Data in this exercise:
:::

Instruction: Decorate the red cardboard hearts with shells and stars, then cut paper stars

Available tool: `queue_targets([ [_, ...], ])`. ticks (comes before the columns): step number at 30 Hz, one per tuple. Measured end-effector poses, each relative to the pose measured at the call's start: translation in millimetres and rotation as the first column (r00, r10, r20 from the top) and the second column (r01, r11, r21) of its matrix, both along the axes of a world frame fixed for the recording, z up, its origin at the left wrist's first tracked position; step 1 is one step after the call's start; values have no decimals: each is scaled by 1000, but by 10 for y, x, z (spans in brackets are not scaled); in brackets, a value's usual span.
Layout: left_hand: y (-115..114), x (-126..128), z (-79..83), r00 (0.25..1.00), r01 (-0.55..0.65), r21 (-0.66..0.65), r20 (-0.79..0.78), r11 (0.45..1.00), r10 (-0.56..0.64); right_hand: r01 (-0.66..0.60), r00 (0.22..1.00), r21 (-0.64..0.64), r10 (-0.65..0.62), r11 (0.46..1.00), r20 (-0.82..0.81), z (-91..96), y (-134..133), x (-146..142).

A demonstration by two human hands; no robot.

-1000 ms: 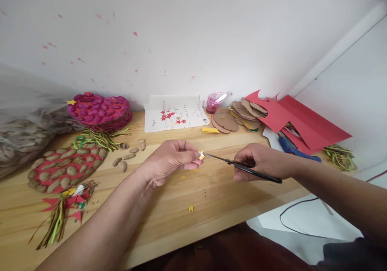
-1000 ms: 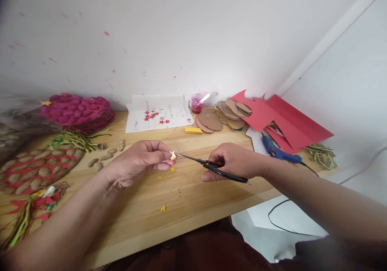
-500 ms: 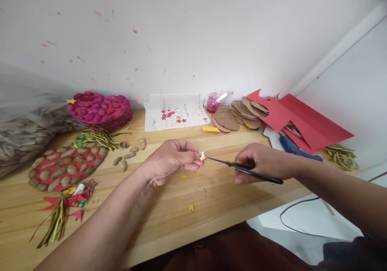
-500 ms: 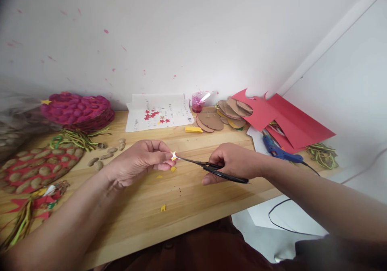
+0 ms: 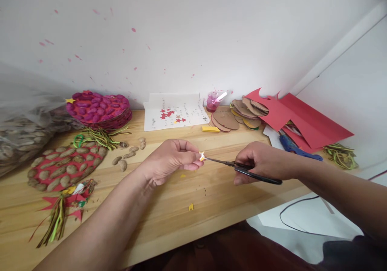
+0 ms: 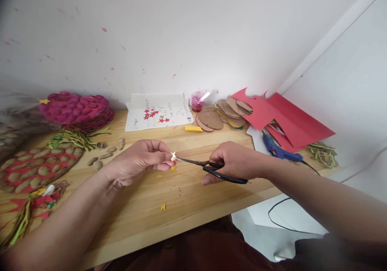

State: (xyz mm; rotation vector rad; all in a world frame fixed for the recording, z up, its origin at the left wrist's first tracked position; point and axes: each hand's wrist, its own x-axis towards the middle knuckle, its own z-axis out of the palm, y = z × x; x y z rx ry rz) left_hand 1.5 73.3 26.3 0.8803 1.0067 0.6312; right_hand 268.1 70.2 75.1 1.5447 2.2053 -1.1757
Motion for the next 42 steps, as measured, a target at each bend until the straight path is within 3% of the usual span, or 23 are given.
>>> queue_targets([
  [22,0,-10,-1,999,31,12,-10,999,-31,3,1000,41,-4,999,25,20,-38,-49],
  [42,-4,-2,-59,997,-37,52,-68,998,40,-18,1000,154,14,988,24,-152,-64,-61],
])
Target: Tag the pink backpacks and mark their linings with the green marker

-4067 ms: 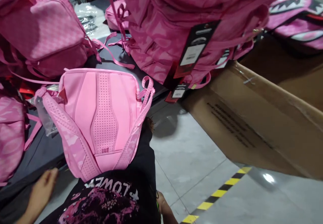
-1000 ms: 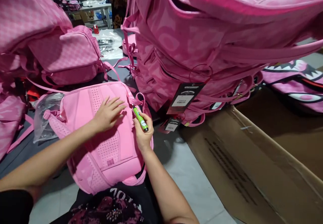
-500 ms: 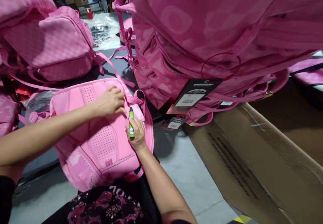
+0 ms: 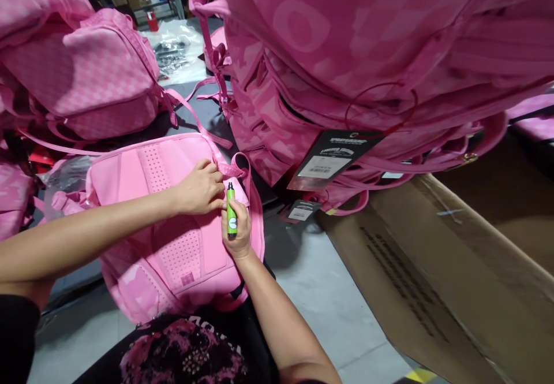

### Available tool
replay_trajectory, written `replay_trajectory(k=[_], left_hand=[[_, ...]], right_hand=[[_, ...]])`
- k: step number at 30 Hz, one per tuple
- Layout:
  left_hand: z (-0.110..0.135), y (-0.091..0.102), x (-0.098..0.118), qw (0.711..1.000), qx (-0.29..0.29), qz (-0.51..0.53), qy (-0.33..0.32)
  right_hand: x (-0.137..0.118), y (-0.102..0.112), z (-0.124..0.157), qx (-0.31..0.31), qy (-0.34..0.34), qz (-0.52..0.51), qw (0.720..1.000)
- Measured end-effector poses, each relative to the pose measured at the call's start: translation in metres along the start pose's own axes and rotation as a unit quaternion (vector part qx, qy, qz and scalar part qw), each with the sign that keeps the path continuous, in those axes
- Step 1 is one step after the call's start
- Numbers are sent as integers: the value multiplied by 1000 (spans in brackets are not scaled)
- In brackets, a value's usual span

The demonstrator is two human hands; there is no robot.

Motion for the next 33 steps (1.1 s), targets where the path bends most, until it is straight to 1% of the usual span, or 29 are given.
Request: replay_trajectory(k=[3,6,8,10,12,15,17,18,20,22,23,24,25,26,28,29,31,33], left_hand=[[-1,-4,-7,1000,6,-4,-29],[0,-4,-16,998,9,3,-55],[0,-2,-20,997,9,10,-70],[1,2,-24,997,0,14,-81],[3,8,-30,997,-17,12,-75],[12,14,-36,999,-25,-7,-36],[24,14,-35,1000,5,-12,-11],[31,12,-32,999,34,-11,0],[46,8,-23,994,109,-12,15],[59,5,-14,983,183,-23,19],[64,4,-11,977,210,-27,15],[67,3,-8,973,230,-30,9],[70,3,-6,970,243,-30,4],[71,2,-6,968,250,-28,2],[72,1,-8,967,253,-29,7],[72,0,-9,967,252,-31,11],[73,-3,-12,966,255,-35,16],[75,-6,-14,964,265,-32,16]], right_hand=[[-2,0,-3,-3,8,9,1000],[-5,-3,-6,-4,28,-4,1000],[-4,-4,-6,-4,31,-19,999],[-2,-5,-6,-10,17,-35,999],[0,-4,-7,-22,-6,-52,998],[-4,1,-13,-30,-29,-72,997],[-11,7,-25,-20,-47,-77,996],[-16,11,-33,-11,-57,-76,995],[-24,19,-51,16,-65,-67,995],[-30,25,-71,34,-31,-73,996],[-31,26,-80,25,1,-80,996],[-30,26,-88,-3,37,-83,996],[-28,23,-95,-50,72,-76,993],[-25,19,-100,-113,106,-55,986],[-16,7,-105,-241,153,16,958],[-13,1,-106,-290,168,56,941],[-8,-10,-107,-350,184,120,911],[-8,-20,-108,-378,189,156,893]])
Point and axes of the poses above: each hand's wrist, its own z-axis away from the middle knuckle, its own y-axis out of the back of the hand, x = y × z, the point moved 2 cm from there along -z, towards the middle knuckle, and after that the axes turned 9 degrees about x, right-handed, at the moved point
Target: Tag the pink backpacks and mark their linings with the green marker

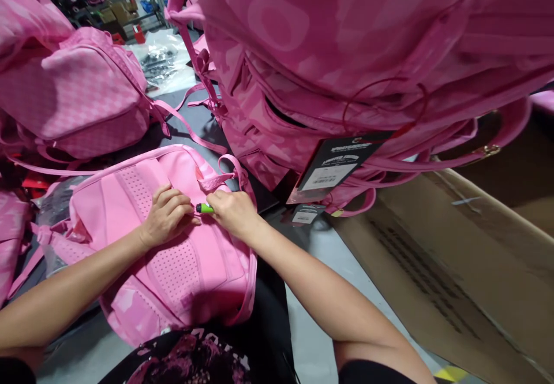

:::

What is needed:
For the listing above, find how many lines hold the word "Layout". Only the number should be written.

Output for this task:
2